Yume: An Interactive World Generation Model

🔥🔥🔥 News!!

Dec 26, 2025: 🔥 We have released the Yume-5B model. Additionally, we have released the Yume-1.5 paper, which introduces a new interactive world foundation model.
July 23, 2025: 🔥 We released Yume-1.0. The first fully open-source real-world world model (including data, training/inference code, and weights).

Yume: An Interactive World Generation Model

Yume is a long-term project that aims to create an interactive, realistic, and dynamic world through the input of text, images, or videos.

A distillation recipes for video DiT.
FramePack-Like training code.
Long video generation method with DDP/FSDP sampling support

🔧 Installation

The code is tested on Python 3.10.0, CUDA 12.1 and A100.

./env_setup.sh fastvideo
pip install -r requirements.txt

You need to run pip install . after each code modification, or alternatively, you can copy the modified files directly into your virtual environment. For example, if I modified wan/image2video.py and my virtual environment is yume, I can copy the file to: envs/yume/lib/python3.10/site-packages/wan/image2video.py.

📦 Windows One-Click Install & Run

To facilitate the use and testing of Yume-5B, we provide a one-click solution for Windows to launch the Web Demo. Simply run run_oneclick_debug.bat and open the displayed URL in your browser.

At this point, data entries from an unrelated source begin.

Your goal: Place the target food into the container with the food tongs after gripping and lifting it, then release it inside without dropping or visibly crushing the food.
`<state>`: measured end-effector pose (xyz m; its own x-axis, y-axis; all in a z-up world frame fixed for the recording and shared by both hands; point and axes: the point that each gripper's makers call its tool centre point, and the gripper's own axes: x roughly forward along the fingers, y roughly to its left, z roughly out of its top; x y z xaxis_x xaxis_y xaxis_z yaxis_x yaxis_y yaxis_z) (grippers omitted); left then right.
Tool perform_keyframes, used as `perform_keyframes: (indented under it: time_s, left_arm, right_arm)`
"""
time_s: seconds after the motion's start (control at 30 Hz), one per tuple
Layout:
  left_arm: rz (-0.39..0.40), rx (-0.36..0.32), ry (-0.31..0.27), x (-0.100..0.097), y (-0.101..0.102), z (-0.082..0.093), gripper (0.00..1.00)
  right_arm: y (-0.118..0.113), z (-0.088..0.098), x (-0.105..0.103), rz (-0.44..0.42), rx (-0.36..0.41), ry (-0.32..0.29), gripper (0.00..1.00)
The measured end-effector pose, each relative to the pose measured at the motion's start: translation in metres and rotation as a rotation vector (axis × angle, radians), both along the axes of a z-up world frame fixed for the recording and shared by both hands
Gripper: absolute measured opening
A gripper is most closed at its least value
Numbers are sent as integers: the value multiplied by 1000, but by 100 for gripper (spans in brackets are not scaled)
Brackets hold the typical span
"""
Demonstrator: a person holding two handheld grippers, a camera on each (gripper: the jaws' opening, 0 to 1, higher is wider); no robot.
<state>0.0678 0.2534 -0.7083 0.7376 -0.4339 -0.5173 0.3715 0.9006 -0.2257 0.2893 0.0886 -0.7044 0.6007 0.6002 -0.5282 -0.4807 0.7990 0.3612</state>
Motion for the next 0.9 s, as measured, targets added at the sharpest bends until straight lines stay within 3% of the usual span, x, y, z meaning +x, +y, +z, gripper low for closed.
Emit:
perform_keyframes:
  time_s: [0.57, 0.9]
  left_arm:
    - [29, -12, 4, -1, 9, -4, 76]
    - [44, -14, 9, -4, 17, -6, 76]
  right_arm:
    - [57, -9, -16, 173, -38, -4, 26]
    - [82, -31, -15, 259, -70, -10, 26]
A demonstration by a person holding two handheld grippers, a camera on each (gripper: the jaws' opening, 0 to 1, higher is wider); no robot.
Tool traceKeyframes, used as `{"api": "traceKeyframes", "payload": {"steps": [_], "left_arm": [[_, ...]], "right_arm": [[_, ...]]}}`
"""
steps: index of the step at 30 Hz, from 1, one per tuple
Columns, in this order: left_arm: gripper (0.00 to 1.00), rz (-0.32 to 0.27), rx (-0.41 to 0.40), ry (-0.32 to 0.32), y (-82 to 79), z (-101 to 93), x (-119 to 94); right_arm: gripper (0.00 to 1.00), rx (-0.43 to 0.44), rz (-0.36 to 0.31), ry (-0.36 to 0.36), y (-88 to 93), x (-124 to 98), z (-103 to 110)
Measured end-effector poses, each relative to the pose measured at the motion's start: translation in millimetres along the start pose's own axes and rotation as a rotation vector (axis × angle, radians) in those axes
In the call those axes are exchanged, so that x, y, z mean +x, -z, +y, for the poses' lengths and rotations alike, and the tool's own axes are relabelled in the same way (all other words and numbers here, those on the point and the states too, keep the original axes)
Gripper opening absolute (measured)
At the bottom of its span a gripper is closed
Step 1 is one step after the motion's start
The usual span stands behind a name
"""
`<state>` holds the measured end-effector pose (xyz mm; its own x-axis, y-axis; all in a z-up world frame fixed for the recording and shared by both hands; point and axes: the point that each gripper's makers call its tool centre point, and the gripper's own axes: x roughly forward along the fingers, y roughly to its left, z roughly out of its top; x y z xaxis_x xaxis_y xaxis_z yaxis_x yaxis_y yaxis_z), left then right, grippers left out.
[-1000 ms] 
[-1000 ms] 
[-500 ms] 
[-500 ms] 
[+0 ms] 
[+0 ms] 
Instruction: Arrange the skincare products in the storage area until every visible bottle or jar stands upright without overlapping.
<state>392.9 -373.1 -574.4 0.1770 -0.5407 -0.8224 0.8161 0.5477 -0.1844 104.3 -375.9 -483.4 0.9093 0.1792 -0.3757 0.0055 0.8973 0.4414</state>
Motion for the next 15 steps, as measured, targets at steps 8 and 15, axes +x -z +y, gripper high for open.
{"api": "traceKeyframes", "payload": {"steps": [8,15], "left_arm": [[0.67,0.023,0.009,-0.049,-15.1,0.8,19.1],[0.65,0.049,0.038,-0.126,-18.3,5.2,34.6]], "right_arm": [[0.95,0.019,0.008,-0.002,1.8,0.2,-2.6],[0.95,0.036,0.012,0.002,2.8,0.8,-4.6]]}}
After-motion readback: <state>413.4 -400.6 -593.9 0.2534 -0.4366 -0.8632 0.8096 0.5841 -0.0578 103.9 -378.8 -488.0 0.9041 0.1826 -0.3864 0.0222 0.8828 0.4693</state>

This program has been successfully tested on an RTX 4090 Laptop GPU (16GB). We recommend using a GPU with at least 16GB VRAM. Please adjust the sampling steps between 4 and 50 based on your GPU performance. Note that higher steps yield better quality but will result in slower generation speeds.

📹 Demo

🚀 Inference

ODE

For image-to-video generation, we use --jpg_dir="./jpg" to specify the input image directory and --caption_path="./caption.txt" to provide text conditioning inputs, where each line corresponds to a generation instance controlling 2-second video output.

# Download the model weights and place them in Path_To_Yume.
bash scripts/inference/sample_jpg.sh

We also consider generating videos using the data from ./val, where --test_data_dir="./val" specifies the location of the example data.

# Download the model weights and place them in Path_To_Yume.
bash scripts/inference/sample.sh

SDE

We perform TTS sampling, where args.sde controls whether to use SDE-based sampling.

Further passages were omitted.